The Memory Train project is tapping into community responses on the themes of migration, memory, home, family, and loss. Memory Train is being supported by a grant of more than $90,000 from the Museums of America, a part of the Institute of Museum and Library Services. Community partners working with The Mint include the Charlotte Mecklenburg Library, Johnson C. Smith University, and the Levine Museum of the New South.

Visitors to the exhibition are prompted with five questions:

  • Bearden’s art depicts scenes from the past. Describe a memory from your past. What do you see, hear, smell? Are you inside or outside? What colors do you see? Who else is there?
  • Many of Bearden’s works depict happy family memories. What is your favorite happy memory from your family?
  • Think about the first place you remember living as a child. Where was it? What colors and textures do you recall? Think about the furniture, the walls, and the floors. Who lived there with you? Does the building still exist?
  • Bearden’s family moved from the Charlotte to the North when he was a child. Describe a time in your life when you moved to a new place. Why did you move, and how old were you? What did you take with you? What did you have to leave behind?
  • Bearden experienced a sense of loss when he returned to Charlotte as an adult and saw many changes to the city. Have you experienced this kind of feeling when you visited the place where you grew up?
  • To contribute a video via smartphone, members of the public are asked to email a video clip to the address owuqk7s4zyar@m.youtube.com. More information about the project, including clips of video responses that have already been collected, is available at www.beardenmemorytrain.org.

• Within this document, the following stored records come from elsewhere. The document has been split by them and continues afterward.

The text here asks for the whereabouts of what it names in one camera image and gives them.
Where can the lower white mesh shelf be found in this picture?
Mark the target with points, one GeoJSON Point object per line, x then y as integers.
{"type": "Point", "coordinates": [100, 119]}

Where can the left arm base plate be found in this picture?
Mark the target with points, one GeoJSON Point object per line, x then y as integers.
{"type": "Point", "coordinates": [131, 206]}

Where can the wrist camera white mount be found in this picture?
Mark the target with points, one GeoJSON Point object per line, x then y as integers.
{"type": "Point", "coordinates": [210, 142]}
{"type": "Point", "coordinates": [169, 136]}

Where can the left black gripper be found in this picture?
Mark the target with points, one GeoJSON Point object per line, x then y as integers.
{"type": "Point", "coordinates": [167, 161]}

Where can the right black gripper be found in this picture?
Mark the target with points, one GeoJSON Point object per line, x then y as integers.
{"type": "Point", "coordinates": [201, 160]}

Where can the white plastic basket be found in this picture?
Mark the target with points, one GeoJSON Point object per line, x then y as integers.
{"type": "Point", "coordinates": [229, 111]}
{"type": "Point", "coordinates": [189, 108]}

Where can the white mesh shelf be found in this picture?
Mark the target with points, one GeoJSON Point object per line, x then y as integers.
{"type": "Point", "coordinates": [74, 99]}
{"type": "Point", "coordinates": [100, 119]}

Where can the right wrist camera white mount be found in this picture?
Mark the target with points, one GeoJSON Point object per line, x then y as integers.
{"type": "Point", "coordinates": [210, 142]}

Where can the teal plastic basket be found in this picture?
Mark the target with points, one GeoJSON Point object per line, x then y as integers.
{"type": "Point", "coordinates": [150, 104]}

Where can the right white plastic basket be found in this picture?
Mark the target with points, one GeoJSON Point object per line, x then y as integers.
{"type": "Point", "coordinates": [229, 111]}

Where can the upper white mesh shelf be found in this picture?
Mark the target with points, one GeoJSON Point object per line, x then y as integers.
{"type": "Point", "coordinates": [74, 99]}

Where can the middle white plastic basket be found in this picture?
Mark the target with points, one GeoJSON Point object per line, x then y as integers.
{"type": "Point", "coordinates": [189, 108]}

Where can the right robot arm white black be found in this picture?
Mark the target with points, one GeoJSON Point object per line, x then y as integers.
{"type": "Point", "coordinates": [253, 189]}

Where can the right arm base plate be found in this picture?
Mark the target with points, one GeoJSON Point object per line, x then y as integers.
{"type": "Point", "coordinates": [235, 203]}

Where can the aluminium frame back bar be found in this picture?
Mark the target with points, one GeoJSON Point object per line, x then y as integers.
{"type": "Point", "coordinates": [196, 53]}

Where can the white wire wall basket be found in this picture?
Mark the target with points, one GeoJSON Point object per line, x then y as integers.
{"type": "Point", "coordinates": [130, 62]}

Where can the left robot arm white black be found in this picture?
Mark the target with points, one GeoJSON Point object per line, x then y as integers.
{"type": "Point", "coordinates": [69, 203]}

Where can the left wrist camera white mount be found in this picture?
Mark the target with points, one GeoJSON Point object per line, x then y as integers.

Community reflection day events are scheduled on the following dates:

December 1: 6-7 p.m. at Spirit Square
December 3: 6-9 p.m. at Charlotte Museum of History
December 4: 2-5 p.m. at Mint Museum Randolph

More community reflection days are being scheduled, so check mintmuseum.org for updates. And the museum is preparing for a variety of special events during the Community Homecoming Weekend that coincides with the closing of the Bearden Southern Recollections exhibition.  On January 7 and 8, admission to Mint Museum Uptown will be free, and the museum will remain open until 9 p.m. on January 7. Visitors can enjoy special performances, visual arts demonstrations, and hands-on craft activities, including designing postcards that will travel with the exhibition to its next stops in Florida and New Jersey.  Confirmed performers include a gospel choir; Jazz Arts Initiative performing five of Bearden’s original songs; and the UNC Charlotte Faculty Jazz Ensemble.